Do you watch the Tour De France (Le Tour)? As I live in France, we also go to watch one of the stages nearby in the Pyrenees. We witness stamina, endurance, perseverance and ultimately, crash & burn situations.

We were watching stage 16 live not far from our house and returned home to watch the final 100km on TV. It was a bit strange having been at the race and then watching the same stage on TV. However, just 50km from the finish line, on one of the more dangerous roads, we witnessed Phillippe Gilbert’s speed wobble that literally propelled him head over heels over a wall:

I know these roads well. I travel them on my motorbike because they are small, winding and usually quiet. Great for pottering (or perhaps ambling in my case). I can tell you that the bends are severe and each drop on these outer corners is usually vertical and the ravine cut very deep.

I was sure the poor guy had broken every bone in his body. Yet a few minutes later, he scrambled back up, got back on his bike and continued the stage. I wondered why! Surely, he should have stopped the stage and rested his battered and bruised body until the following day at least?

Keep going, no matter what!

So the story continues: although Phillipe did finish the stage, he was in fact injured with a fractured lateral pole of the patella (broken kneecap) and therefore out of the race. Out of Le Tour. He’s known as a guy to “fight to win the day” but that day, he lost his fight.

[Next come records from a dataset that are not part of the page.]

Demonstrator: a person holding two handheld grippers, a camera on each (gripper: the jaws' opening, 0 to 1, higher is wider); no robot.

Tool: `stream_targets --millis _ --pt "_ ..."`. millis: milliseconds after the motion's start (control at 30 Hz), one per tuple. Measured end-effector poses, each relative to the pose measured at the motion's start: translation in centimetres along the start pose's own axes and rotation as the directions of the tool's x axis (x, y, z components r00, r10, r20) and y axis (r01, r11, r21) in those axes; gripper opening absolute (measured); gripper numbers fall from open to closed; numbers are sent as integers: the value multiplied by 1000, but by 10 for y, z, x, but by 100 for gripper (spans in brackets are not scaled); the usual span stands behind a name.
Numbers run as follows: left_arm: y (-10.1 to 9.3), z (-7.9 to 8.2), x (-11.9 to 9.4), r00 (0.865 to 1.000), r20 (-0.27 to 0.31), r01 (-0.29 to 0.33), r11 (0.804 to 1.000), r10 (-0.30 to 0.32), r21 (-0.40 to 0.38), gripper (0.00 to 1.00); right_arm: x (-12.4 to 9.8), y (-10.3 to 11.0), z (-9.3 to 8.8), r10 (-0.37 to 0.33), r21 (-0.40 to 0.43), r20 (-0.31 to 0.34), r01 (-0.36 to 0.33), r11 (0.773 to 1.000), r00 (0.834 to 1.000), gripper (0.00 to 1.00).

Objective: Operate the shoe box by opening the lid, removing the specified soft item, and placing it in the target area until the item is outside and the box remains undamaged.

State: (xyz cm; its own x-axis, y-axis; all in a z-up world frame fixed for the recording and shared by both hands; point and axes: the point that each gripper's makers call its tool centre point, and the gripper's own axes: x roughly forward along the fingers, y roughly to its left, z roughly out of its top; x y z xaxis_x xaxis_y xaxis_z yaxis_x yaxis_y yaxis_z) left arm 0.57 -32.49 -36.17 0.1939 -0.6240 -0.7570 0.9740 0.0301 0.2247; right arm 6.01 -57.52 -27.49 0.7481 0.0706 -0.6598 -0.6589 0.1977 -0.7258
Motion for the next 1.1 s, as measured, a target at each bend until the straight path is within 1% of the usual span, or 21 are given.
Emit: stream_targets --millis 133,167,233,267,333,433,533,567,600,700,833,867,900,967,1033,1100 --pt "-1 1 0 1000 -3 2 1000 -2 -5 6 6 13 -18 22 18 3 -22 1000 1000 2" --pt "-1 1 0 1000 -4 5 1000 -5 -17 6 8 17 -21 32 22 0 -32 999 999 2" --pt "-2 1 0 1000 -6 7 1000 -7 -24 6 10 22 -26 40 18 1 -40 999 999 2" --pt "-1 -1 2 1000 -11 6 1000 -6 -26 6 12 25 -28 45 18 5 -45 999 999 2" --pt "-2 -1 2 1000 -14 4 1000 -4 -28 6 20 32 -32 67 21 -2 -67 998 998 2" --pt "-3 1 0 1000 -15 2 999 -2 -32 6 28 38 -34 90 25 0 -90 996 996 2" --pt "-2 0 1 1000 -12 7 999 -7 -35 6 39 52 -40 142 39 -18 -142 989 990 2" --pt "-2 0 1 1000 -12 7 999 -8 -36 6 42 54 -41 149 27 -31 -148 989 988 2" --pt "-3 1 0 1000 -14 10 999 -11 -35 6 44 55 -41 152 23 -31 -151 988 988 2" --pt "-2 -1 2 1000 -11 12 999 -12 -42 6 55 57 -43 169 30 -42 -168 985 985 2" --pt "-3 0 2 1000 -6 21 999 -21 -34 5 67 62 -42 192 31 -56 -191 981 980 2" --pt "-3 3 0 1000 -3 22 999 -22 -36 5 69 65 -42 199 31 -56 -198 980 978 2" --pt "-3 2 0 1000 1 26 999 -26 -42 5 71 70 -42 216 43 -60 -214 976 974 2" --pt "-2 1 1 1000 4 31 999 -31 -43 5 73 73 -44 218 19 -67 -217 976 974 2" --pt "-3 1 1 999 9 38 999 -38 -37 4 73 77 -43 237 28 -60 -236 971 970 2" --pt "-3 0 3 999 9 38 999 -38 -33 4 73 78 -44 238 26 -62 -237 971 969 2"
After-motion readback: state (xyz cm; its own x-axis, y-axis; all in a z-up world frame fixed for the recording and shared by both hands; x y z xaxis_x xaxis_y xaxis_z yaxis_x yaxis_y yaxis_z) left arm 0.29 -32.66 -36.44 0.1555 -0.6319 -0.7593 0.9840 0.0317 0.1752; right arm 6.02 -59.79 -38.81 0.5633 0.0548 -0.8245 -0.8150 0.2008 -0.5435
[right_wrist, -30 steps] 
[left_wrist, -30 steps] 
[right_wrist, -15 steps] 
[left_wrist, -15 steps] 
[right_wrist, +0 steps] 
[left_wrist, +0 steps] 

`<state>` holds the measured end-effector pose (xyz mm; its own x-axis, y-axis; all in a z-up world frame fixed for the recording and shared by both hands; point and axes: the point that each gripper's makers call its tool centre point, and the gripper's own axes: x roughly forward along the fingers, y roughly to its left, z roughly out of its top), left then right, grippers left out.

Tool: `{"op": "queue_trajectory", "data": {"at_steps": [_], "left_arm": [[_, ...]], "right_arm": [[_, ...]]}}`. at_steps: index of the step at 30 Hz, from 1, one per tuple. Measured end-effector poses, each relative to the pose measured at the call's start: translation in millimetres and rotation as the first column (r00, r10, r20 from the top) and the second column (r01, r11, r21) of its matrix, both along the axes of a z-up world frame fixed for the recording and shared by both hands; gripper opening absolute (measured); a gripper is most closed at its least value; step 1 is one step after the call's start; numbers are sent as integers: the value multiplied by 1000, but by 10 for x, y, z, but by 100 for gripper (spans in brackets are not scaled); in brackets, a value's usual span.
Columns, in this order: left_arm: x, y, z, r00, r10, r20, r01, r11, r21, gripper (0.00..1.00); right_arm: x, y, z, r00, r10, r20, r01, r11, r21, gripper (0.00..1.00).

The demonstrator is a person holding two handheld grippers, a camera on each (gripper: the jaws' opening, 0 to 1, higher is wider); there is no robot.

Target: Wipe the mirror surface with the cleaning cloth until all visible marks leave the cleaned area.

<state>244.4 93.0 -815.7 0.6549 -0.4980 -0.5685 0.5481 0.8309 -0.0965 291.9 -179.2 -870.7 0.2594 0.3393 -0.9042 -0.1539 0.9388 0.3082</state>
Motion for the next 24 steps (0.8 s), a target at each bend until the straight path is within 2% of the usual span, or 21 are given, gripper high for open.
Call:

So why did he get back on his bike? He was so full of adrenaline and fear of not getting to the finishing line, it was enough false energy to get him back on that bike and racing again.

The cyclists speed and take calculated and experienced risks. They are against the clock. They are against each other. They are on form. The adrenaline is pumping. Spectators are egging them on. They have a burning desire to be successful.

Win the battle, lose the war!

However, this is only one stage, in a race of 18 stages.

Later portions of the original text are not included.